Tag Archives: ditching anxiety

Anxiety is just the boy who never called you back.

floral-phonecase

Tonight, I feel like I can breathe again.

Years, it’s taken. Years have gone by with my blood racing through my veins, heart pumping fast, stomach muscles clenching.

Anxiety will do that to you. It suffocates all the good in the days – the warm slice of pizza, the smell of hot pavement in the rain, the cool breeze hitting your toes on a hot May afternoon – until all you can feel are the deadlines, the extra calories, the next item on your to-do list, the email you forgot to send.

It wrecks you. It strangles you. It demolishes the joy, and you resent things. People. Stories. Phone calls. Anything that keeps you from tackling your next task, pushing that anxiety down for a split second. Relaxing in the warm sun on a Sunday afternoon doesn’t happen. There is no time to relax. There is no time to feel the cool breeze on your toes.

There are only the minutes ticking away, the ones you’re wasting sitting here, and the ones you could have spent building a better life.

That’s what it comes down to, then. A better life could have been built if only you never settled for a second long enough to eat your dinner at the kitchen table, and lay beneath the covers a beat longer, and let the hot water soothe your neck in the shower. You could have saved more money, gotten a raise, purchased a house. In all the time it took you to read a chapter of your book, every week for months, you could have done so much more. Are you ashamed?

That’s what it feels like. That’s how I felt. For years.

Today, I stepped out of my shower, toweled off, and thought about my calm heart. I rubbed my toes into the bath rug, feeling the soft fabric on my feet, and breathed deeply. Because it’s taken me a month to wring all that negativity out of me, but it’s gone.

I hope you know that we cannot be everything to everyone at all times. We are human, fallible creatures, emotional beings with needs to love and care for others. There may never be time again in my day to tense up at all the bad things, the mistakes, the could-haves, the would-haves, the should-haves. There will be tomorrow, and you should get excited for it, because tomorrow is ripe with energy + possibility. Tomorrow is the day you start letting go. Tomorrow is the beginning of an unchained rhythm in your tightly woven mind. It is the unraveling of irrational thoughts. It is the start of something good, something that makes you want to rub your toes into the carpet just because it feels good.
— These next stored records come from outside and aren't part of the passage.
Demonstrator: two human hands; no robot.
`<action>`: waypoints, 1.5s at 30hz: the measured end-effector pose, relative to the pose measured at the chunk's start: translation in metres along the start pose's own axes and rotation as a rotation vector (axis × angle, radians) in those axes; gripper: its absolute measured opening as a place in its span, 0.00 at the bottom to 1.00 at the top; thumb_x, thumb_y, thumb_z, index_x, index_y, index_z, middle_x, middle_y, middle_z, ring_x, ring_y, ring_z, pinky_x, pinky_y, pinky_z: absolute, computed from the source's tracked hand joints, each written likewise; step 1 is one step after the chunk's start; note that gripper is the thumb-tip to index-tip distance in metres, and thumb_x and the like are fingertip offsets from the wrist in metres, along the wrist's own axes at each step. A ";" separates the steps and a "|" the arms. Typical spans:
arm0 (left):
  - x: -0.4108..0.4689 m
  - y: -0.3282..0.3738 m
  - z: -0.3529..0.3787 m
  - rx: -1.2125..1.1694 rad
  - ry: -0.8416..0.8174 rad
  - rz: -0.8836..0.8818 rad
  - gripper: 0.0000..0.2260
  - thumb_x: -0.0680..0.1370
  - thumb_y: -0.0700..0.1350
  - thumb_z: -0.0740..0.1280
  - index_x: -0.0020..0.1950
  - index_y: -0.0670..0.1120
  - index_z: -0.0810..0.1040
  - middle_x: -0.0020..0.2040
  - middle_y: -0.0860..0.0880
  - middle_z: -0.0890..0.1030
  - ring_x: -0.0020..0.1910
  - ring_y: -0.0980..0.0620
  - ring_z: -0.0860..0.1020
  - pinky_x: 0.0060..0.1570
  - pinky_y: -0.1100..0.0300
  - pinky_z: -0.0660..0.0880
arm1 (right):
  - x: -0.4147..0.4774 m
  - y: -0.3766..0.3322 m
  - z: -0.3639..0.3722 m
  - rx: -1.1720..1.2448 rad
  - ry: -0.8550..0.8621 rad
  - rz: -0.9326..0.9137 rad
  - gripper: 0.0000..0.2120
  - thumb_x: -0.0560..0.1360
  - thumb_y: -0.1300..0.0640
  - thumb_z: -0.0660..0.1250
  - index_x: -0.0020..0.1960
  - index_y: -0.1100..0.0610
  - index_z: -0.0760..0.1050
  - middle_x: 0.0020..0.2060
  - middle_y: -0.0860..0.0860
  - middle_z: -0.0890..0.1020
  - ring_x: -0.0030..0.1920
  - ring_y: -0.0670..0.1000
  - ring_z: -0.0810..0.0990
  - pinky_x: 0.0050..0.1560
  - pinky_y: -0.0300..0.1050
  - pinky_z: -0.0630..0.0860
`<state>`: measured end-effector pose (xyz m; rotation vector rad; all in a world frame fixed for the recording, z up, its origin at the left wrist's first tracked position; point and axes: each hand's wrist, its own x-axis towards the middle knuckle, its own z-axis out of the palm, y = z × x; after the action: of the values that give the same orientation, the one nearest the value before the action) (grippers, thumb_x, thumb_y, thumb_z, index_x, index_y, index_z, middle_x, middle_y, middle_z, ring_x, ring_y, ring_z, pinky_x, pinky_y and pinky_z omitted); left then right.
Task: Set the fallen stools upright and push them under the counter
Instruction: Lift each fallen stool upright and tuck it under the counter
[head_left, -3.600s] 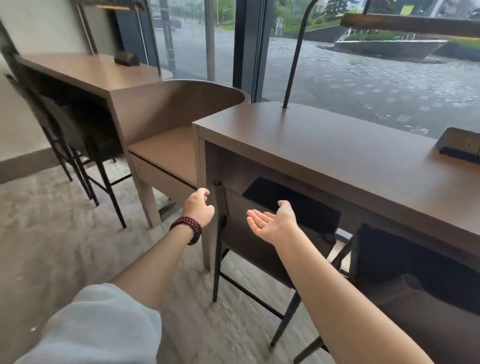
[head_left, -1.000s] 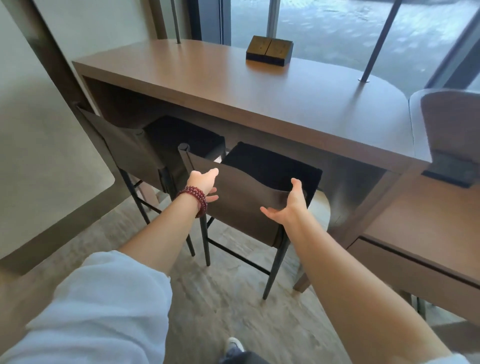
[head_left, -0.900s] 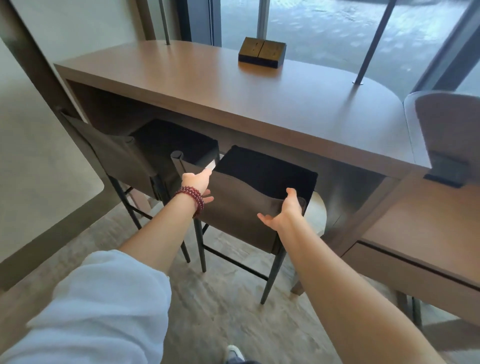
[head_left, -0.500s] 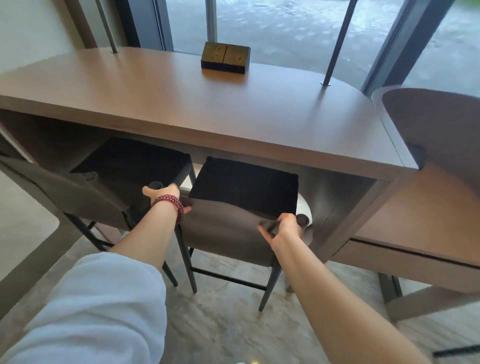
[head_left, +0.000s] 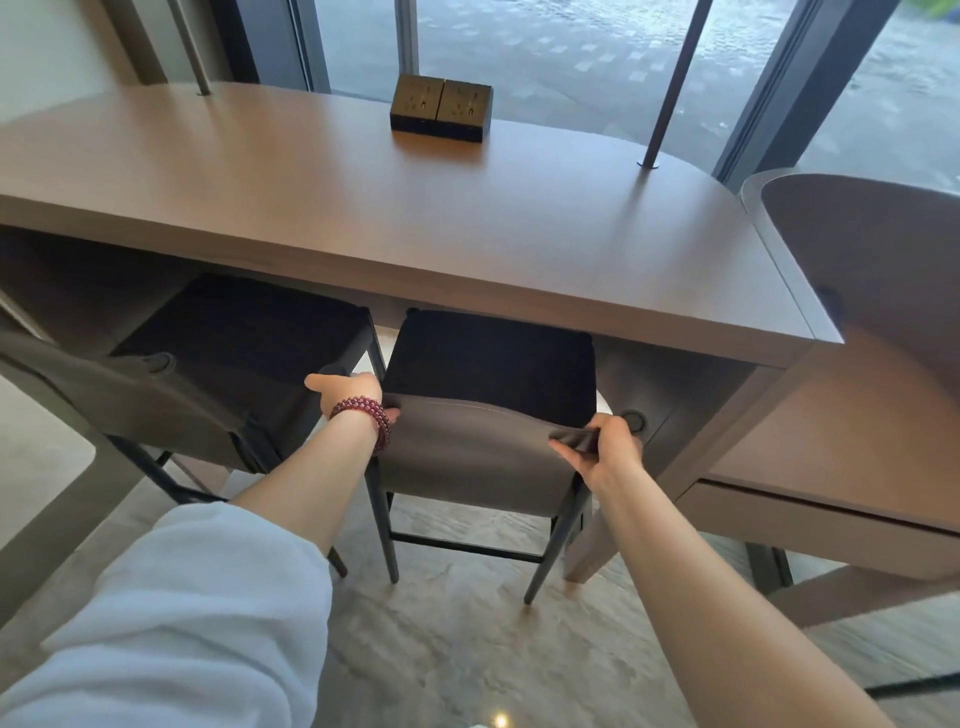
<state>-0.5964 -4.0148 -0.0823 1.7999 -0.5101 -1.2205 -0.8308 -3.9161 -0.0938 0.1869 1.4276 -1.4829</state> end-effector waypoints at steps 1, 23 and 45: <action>-0.002 0.000 -0.001 -0.061 -0.013 -0.003 0.28 0.79 0.38 0.59 0.75 0.41 0.50 0.68 0.40 0.68 0.61 0.42 0.74 0.55 0.44 0.77 | -0.001 0.001 0.001 0.012 0.004 -0.001 0.09 0.72 0.72 0.57 0.40 0.59 0.66 0.63 0.61 0.70 0.59 0.66 0.73 0.51 0.63 0.79; 0.041 0.005 -0.097 -0.066 -0.084 -0.095 0.31 0.73 0.60 0.66 0.71 0.48 0.63 0.65 0.44 0.72 0.55 0.45 0.78 0.48 0.51 0.79 | -0.075 0.117 0.101 -0.319 -0.325 0.310 0.38 0.72 0.38 0.67 0.74 0.55 0.60 0.66 0.61 0.71 0.59 0.59 0.77 0.51 0.55 0.78; 0.241 0.110 -0.332 -0.081 -0.114 -0.082 0.32 0.75 0.61 0.64 0.73 0.48 0.60 0.71 0.42 0.67 0.63 0.42 0.74 0.53 0.47 0.78 | -0.162 0.304 0.359 -0.129 -0.281 0.344 0.33 0.74 0.43 0.67 0.74 0.51 0.60 0.70 0.62 0.66 0.66 0.63 0.72 0.59 0.59 0.75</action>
<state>-0.1819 -4.1043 -0.0743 1.7038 -0.4483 -1.3871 -0.3520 -4.0501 -0.0766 0.1305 1.1901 -1.0851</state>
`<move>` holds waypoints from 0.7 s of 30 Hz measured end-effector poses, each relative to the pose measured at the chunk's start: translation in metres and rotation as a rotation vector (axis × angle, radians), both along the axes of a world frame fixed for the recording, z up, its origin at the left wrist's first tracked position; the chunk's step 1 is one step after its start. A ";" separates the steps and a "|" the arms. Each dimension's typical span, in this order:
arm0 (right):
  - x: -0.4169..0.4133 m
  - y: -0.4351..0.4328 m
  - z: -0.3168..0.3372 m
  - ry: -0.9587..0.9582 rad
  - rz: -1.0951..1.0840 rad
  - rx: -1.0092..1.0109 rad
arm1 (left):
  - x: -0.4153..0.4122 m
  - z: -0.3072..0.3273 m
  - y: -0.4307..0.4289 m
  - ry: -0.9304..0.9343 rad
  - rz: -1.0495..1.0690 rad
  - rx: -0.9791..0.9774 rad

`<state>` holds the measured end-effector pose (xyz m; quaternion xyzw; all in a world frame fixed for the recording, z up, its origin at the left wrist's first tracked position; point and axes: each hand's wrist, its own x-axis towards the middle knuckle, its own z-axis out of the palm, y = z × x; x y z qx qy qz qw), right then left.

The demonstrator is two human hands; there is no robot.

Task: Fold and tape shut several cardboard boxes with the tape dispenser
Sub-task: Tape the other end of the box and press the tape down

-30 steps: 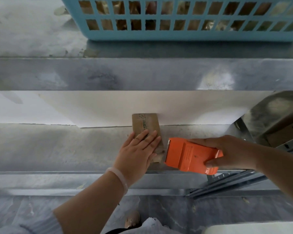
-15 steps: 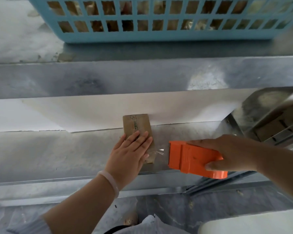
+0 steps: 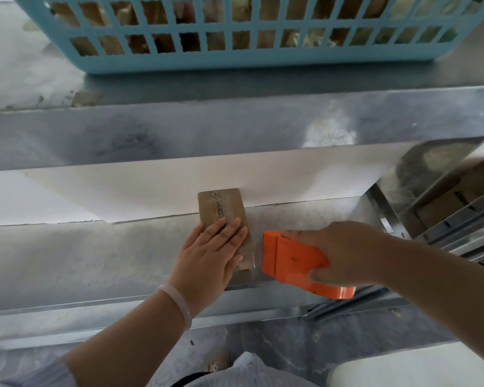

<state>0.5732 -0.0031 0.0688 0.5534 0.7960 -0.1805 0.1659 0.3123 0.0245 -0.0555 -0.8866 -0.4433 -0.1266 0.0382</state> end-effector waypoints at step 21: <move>-0.042 0.007 -0.021 0.292 -0.287 -0.105 | 0.001 -0.009 0.004 -0.098 -0.023 0.056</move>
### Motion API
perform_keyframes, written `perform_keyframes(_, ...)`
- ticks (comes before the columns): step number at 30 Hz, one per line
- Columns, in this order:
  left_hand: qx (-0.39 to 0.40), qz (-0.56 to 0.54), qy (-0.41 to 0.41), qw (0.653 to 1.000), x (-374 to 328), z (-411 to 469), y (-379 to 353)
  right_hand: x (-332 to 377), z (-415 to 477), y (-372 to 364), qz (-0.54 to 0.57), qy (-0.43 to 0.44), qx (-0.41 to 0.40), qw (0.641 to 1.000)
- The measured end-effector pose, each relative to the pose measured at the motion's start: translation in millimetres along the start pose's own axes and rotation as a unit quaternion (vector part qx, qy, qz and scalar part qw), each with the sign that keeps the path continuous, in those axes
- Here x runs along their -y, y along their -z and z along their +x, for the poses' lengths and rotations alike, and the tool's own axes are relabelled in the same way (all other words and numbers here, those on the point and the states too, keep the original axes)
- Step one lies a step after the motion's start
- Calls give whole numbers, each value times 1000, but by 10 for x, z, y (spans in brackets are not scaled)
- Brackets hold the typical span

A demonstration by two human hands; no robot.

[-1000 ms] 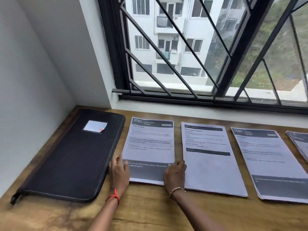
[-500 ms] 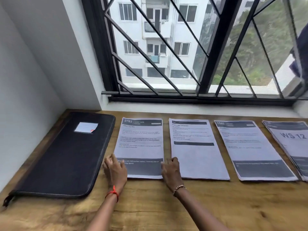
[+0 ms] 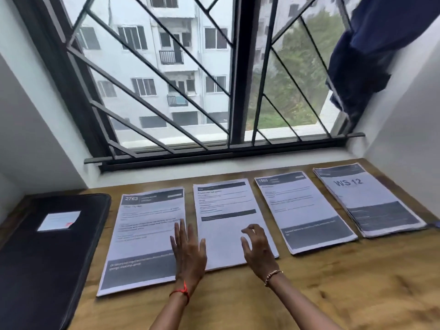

Tomorrow, you will relearn all the simple pleasures your day surrounds you with, because they are waiting for you, and anxiety won’t ever care about you like that.

Anxiety is just the boy who never called you back. Until, of course, he needed you at three in the morning. It’s just that nobody tells you this: you don’t have to answer your phone. Let it ring.

If We Were Brave Souls

couple-run-spin-street

Sunday nights will be the first to go. Then Monday mornings and Tuesday afternoons. That split second when you wake up before your alarm goes off leaving you no time at all to savor sleep. The space between making the Metro train and being way too early for the next one. Whipped cream that spills over the lip of your hot chocolate mug. The shush of the bus breaking in front of your stop. The icy shock of Memorial Day pool water. The moment after you find out someone you love died.

These are the things we’ll ditch on the side of the road someday, if ever we have the chance to pack our bags and leave behind all the anxiety and upset and uncomfortableness. All the fear and fatigue and failure.

We’ll ditch unopened emails with rejection letters. And we won’t have to sit next to our phones wondering if our smile was bright and our eyes were shining and we’ll get a second date, or a first kiss. We’ll stop pressing the lock button over and over, waiting for the response.

Whatever happens, happens.

We’ll kiss goodbye the goodbye kiss, the porch dawdling, the door closing.

A random act of kindness will fill us for days. A door held. Change in our parking meters. Extra fries in our fast food bags. A thank-you note in the mail.

Letters will begin with, “Before I say anything else, I’m glad you’re in my life.” And whatever else follows cannot be so bad. Whatever else follows cannot be such a letdown.

If we were brave souls, things would be different. We’d tell our loved ones that we really freaking love them, that the world gets loud and they keep the chaos from engulfing us whole. We’d tell them that daily. We’d whisper it and yell it and twirl around in the pasta aisle at Wegmans and say, “Yes, let’s make spaghetti and meatballs. Let’s make garlic bread with fresh garlic. Let’s grate our own cheese. Let’s stop worrying about the pounds on the scale and the weight on our hips and just be. Just freaking be.”

If we were brave souls, we’d stop having conversations in our heads and start having them out loud. We’d stop dreading Sunday nights because Monday mornings would start beautiful, glorious, fulfilling workweeks.

We’d change lives. We’d bake lasagna and deliver it to the homeless shelter downtown. We’d give a dollar to every man on the street.

We’d stop dreaming of better days and just live them. Not the kind of days the Hiltons or the Kardashians had, but the kind we find when our arms are tired and our feet ache and our hearts are full because we gave everything, every single thing, to that day and the people in it.

I want to be exhausted. I want life to wear me out. I want every inch of every day to feel like a gift, to wrap it up for someone else and hand them what they need.

When that happens, we won’t need to ditch anything. Every single moment will feel like stretching toward the horizon, arms to the sky, feet firm in the soil.

We’ll learn and learn and learn. We’ll grow and grow and grow. I want that for you.

More.

I want you to have more. More time, more hope, more love. More moments in your life that feel like gifts, hard as they may be. I want you to learn from each one, to hold your breath and count to ten when you’re angry. Give yourself time to realize this moment? It’s making you better.